Council primary costlier than reported: Signer campaign manager demands retraction

Will Mike Signer get enough votes to become the next mayor? Submitted photo Will Mike Signer get enough votes to become the next mayor? Submitted photo

When C-VILLE reported last week about how much money was raised and spent in the June 9 Democratic primary, “Big money: Dede Smith voted out in high-dollars primary,” the article didn’t make clear that the numbers used were from a May 27 filing and the final numbers won’t be in until July 15. C-VILLE has run a clarification and changed the story online, but Mike Signer’s campaign manager, Maggie Thornton-Gilliam, says the story should be retracted, because until the final numbers are in, “this story is flat out incorrect, despite the clarification.”

Geoffrey Skelley at UVA’s Center for Politics disagrees: “Despite having incomplete data, the public needs someone to investigate where the money is coming from and how much is being spent, so it’s completely fair and necessary for journalists to use the data they have at their disposal.”

The latest figures leading up to the July 15 reporting deadline show the candidates in the June primary spent even more than previously reported, but Signer still appears to hold the lead in both spending and fundraising. In his May 27 filing, he reported spending $27,796 and receiving donations of $39,945, the largest amount ever raised for a Charlottesville City Council primary. Signer told C-VILLE last week that he attributes his win to shoe leather and 250 hours of knocking on doors, not cash on hand.

Whether those numbers will change remains to be seen. Thornton-Gilliam declines to provide additional figures before July 15, and Signer did not respond to a phone call requesting that information.

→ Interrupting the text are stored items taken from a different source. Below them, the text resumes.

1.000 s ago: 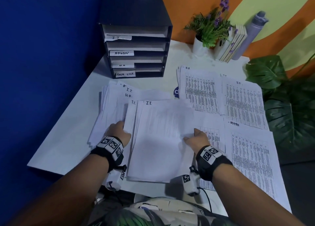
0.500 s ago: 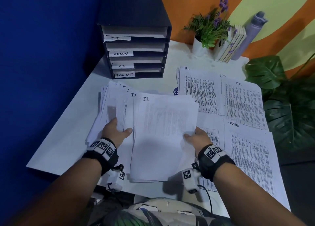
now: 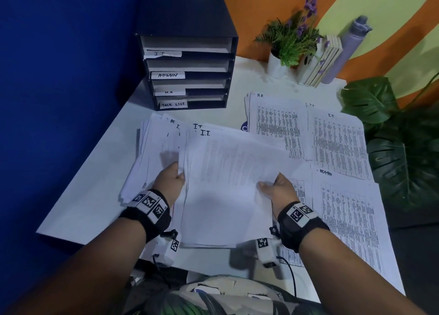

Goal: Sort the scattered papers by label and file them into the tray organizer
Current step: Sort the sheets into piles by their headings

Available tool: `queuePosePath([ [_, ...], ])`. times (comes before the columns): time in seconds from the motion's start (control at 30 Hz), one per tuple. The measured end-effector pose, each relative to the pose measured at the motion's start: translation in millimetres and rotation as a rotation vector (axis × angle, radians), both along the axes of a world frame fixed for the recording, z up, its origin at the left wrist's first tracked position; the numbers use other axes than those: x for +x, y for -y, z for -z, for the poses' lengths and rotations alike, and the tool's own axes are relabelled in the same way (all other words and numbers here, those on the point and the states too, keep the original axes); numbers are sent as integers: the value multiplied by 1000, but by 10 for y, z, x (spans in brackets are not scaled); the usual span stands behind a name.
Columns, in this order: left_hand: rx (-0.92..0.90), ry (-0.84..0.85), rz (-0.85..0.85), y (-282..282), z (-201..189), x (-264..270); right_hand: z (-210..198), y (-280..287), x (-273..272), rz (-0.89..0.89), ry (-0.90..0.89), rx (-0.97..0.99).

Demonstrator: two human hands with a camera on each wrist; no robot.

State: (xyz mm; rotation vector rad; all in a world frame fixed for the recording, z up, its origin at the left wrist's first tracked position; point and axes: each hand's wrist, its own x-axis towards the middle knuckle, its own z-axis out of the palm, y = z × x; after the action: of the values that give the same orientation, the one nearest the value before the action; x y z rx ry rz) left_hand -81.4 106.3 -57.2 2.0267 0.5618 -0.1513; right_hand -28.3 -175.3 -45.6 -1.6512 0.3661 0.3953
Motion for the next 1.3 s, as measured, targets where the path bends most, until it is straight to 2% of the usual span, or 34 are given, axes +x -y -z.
queuePosePath([
  [0.1, 116, -17, 54, 11, 83, 23, 1, 47, 39, 24, 38, -141],
  [0.17, 340, -89, 97, -23, 132, -11, 43, 104, 47, 42, 29, -206],
  [0.23, 478, -182, 119, -24, 145, -36, 63, 148, 48, 63, 19, -221],
  [0.37, 513, -287, 124, 20, 112, 5, 94, 250, 63, 103, -39, -225],
  [0.5, 460, -336, 96, 32, 92, 28, 135, 283, 25, -12, -80, -374],
  [0.6, 428, -258, 92, 79, 56, 40, 238, 224, -11, -52, -105, -380],
  [0.73, 287, -163, 40, 163, 45, 36, 243, 122, -33, -64, -77, -373],
  [0.87, 93, -117, -95, 137, -4, 5, 240, 105, -20, -15, -91, -233],
  [0.97, 5, -54, -179, 45, -57, -16, 12, 104, -48, 25, -49, -106],
  [1.3, -185, 175, -167, 34, -231, -35, -205, 57, 3, -23, -24, 119],
])
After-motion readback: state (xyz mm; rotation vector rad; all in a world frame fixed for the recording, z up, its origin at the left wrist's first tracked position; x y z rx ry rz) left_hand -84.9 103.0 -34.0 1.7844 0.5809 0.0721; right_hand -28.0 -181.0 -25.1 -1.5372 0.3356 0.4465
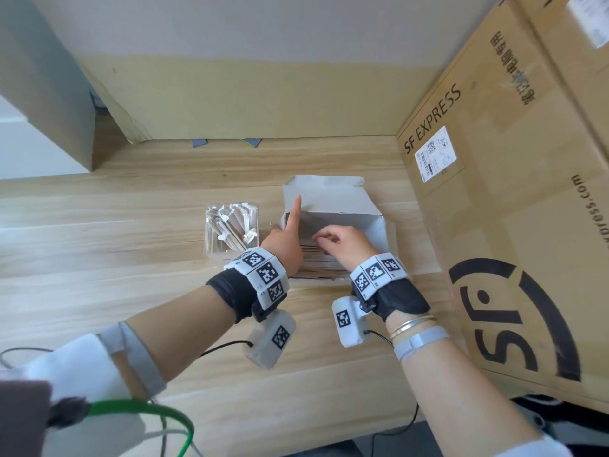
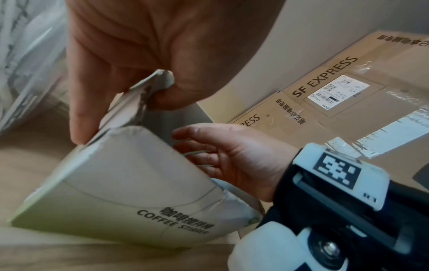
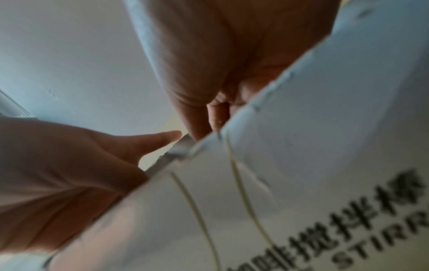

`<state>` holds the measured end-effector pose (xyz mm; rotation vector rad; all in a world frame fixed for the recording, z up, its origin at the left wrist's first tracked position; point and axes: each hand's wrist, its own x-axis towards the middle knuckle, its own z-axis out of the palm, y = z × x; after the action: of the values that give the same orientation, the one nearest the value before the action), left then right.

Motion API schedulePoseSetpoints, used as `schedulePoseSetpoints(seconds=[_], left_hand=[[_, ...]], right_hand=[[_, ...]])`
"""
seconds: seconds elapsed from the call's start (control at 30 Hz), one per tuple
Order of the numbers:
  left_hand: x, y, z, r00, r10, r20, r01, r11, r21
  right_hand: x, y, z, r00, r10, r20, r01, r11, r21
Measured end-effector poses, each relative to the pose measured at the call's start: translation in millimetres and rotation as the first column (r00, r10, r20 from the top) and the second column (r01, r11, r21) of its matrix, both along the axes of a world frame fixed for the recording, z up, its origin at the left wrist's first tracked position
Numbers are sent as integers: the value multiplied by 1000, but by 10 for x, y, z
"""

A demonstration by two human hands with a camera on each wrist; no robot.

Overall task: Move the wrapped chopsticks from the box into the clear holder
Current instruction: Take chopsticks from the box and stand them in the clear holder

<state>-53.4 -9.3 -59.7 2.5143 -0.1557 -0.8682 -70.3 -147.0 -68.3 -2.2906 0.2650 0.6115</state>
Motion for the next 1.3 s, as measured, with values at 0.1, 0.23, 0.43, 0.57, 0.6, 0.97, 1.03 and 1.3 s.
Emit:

One of Thornton-Gilliam’s concerns with numbers used in C-VILLE’s previous article is that while Signer had already reported the amount he spent on television advertising in the May 27 filing, Wes Bellamy had not.

Top vote getter Bellamy still has not officially reported those television expenses, but he estimates he took in between $7,000 and $8,000 in donations after the May 27 filing, and spent about the same amount on television and radio advertising and other expenses. He’d previously reported spending $7,117, and the additional $8,000 works out to a cost of around $6.09 for each of the 2,483 votes he got in the primary. Second-place finisher Signer spent nearly $15 each for his 1,855 votes, according to his May 27 filing.

The cost per vote estimates based on the May 27 numbers in the last article were another sticking point for Thornton-Gilliam, who asserts that they can’t be accurately presented until the final filings are in.

“It’s not misleading to calculate the cost-per-vote based on the last reporting period,” says Skelley, “but I would say that you definitely need to make it clear that the data are not final and that the numbers will change when the final reports are submitted.”

Incumbent Kathy Galvin came in third, just barely behind Signer by 20 votes. Galvin writes in an e-mail that she’s on vacation, doesn’t have her records and suggests waiting until mid-July when the official reports are due. According to Virginia Public Access Project, Galvin has reported receiving $4,000 in donations after the May 27 filing. C-VILLE will also write an update following the reporting deadline.

In Virginia, candidates who receive $500 or more in the 13 days before an election must disclose it, explains VPAP executive director David Poole. “The idea is if someone receives a game-changing amount of money from someone with an interest in City Council, it would be relevant.”

Incumbent Dede Smith’s cost per vote also went up significantly after the May 27 filing, mostly in buying TV time. She says she spent $11,400, which puts the 1,613 votes she got at around $7.07 apiece.

Last place finisher Lena Seville’s numbers will probably change the least when the final numbers are filed July 15. “I might have spent a little bit more—maybe $100,” says Seville, who bought no TV time and had previously reported spending $1,769. That extra $100 bumps her per-vote spending to $2.87 for each of the 651 votes she received, the lowest of any candidate.

VPAP’s Poole says until the final accounting is done, we can’t know how much a campaign costs. But he says there’s value in providing snapshots of candidate spending and fundraising before the election.

Thornton-Gilliam is unlikely to be convinced, and writes in an e-mail, “I maintain that given that C-VILLE cannot know how much each campaign spent until after the July 15 deadline, the story from last week should be retracted.”